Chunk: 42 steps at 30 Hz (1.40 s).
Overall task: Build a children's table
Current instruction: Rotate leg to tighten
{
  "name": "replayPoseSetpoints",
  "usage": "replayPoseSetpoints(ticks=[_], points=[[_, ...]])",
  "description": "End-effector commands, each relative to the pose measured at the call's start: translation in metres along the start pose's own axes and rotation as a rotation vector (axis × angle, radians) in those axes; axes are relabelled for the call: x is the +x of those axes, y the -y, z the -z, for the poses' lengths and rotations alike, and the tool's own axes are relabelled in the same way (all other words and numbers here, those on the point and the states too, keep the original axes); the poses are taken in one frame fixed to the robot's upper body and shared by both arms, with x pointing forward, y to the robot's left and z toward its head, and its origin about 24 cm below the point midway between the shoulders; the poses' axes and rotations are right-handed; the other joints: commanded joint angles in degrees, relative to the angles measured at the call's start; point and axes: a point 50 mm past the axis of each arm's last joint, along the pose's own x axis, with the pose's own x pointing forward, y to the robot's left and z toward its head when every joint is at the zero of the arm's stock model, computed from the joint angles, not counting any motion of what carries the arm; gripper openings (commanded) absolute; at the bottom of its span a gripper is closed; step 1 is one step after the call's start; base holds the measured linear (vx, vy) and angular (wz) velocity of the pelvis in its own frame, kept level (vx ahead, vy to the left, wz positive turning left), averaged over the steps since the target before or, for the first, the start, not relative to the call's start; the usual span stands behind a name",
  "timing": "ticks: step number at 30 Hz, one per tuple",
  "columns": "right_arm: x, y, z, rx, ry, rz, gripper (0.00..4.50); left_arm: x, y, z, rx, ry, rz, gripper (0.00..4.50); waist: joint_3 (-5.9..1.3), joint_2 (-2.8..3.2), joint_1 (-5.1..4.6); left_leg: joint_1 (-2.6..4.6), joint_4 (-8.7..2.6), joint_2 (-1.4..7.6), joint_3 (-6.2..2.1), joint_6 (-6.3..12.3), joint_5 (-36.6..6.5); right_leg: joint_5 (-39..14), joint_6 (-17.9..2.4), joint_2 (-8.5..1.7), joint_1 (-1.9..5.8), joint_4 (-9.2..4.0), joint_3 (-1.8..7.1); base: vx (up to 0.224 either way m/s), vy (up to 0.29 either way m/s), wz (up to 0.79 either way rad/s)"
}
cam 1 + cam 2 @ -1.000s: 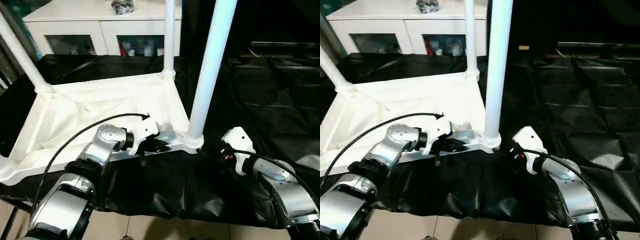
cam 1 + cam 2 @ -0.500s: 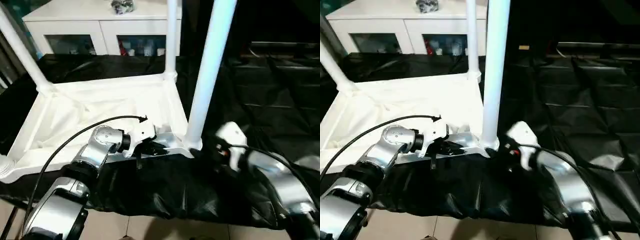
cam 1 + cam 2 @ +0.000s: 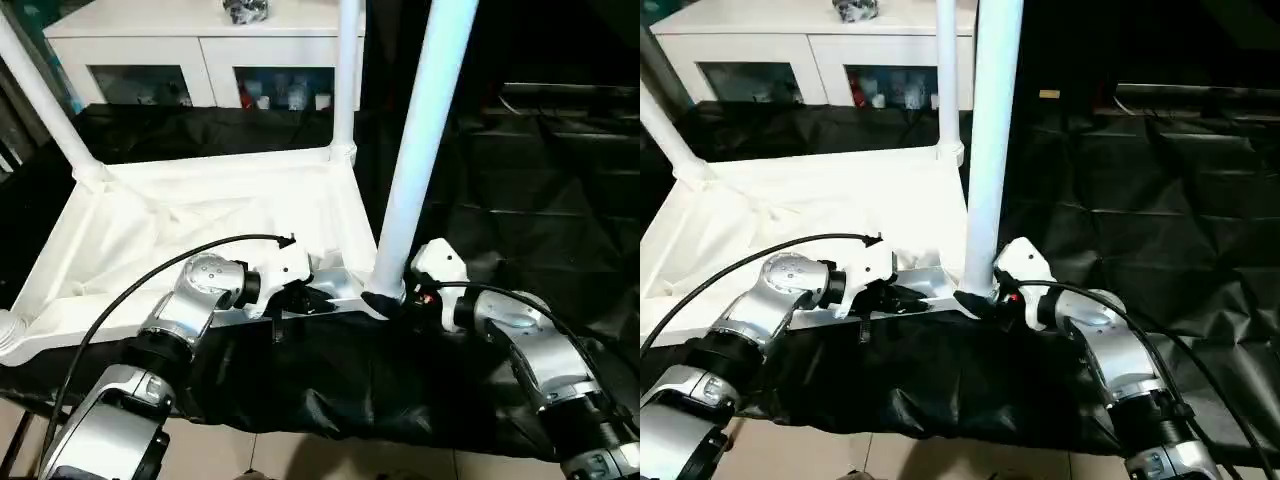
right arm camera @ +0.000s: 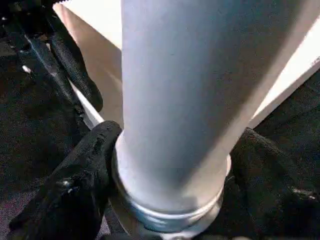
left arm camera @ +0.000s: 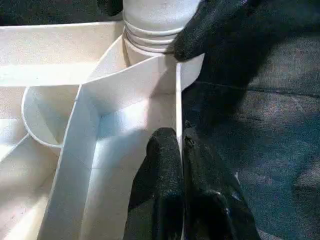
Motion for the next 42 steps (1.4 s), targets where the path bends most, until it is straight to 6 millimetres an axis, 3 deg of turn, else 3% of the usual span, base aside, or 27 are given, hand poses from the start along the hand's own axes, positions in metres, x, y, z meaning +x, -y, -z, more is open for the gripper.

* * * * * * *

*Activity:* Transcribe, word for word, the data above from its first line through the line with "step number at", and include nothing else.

*Response to the task:*
Chunk: 42 steps at 30 Hz (1.40 s).
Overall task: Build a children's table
Current instruction: Rotate leg to tighten
{
  "name": "replayPoseSetpoints",
  "usage": "replayPoseSetpoints(ticks=[_], points=[[_, ...]])",
  "description": "End-effector commands, each relative to the pose measured at the call's start: translation in metres along the start pose's own axes and rotation as a rotation vector (axis × angle, radians) in those axes; axes are relabelled for the call: x is the +x of those axes, y the -y, z the -z, for the poses' lengths and rotations alike, and the tool's own axes are relabelled in the same way (all other words and numbers here, those on the point and the states too, keep the original axes); the poses are taken in one frame fixed to the robot's upper body and shared by both arms, with x pointing forward, y to the robot's left and z toward its head, and its origin about 24 cm below the point midway between the shoulders; the poses' axes and rotations are right-handed; the other joints: commanded joint angles in degrees, relative to the angles measured at the call's start; point and axes: a point 50 mm past the axis of each arm's last joint, along the pose's own x axis, with the pose's own x pointing forward, y to the robot's left and z toward its head when every joint is at the zero of the arm's stock model, computed from the joint angles, not counting any motion of what carries the arm; gripper openings (commanded) absolute; at the bottom of its span a gripper is closed; step 1 is one step after the call's start; base holds the measured linear (vx, vy) and angular (wz) velocity of the pelvis in its own frame, kept level (vx ahead, vy to the left, wz positive turning left), averaged over the steps since the target before or, for the first, the start, not relative to the call's start; the usual span stands behind a name",
  "timing": "ticks: step number at 30 Hz, one per tuple",

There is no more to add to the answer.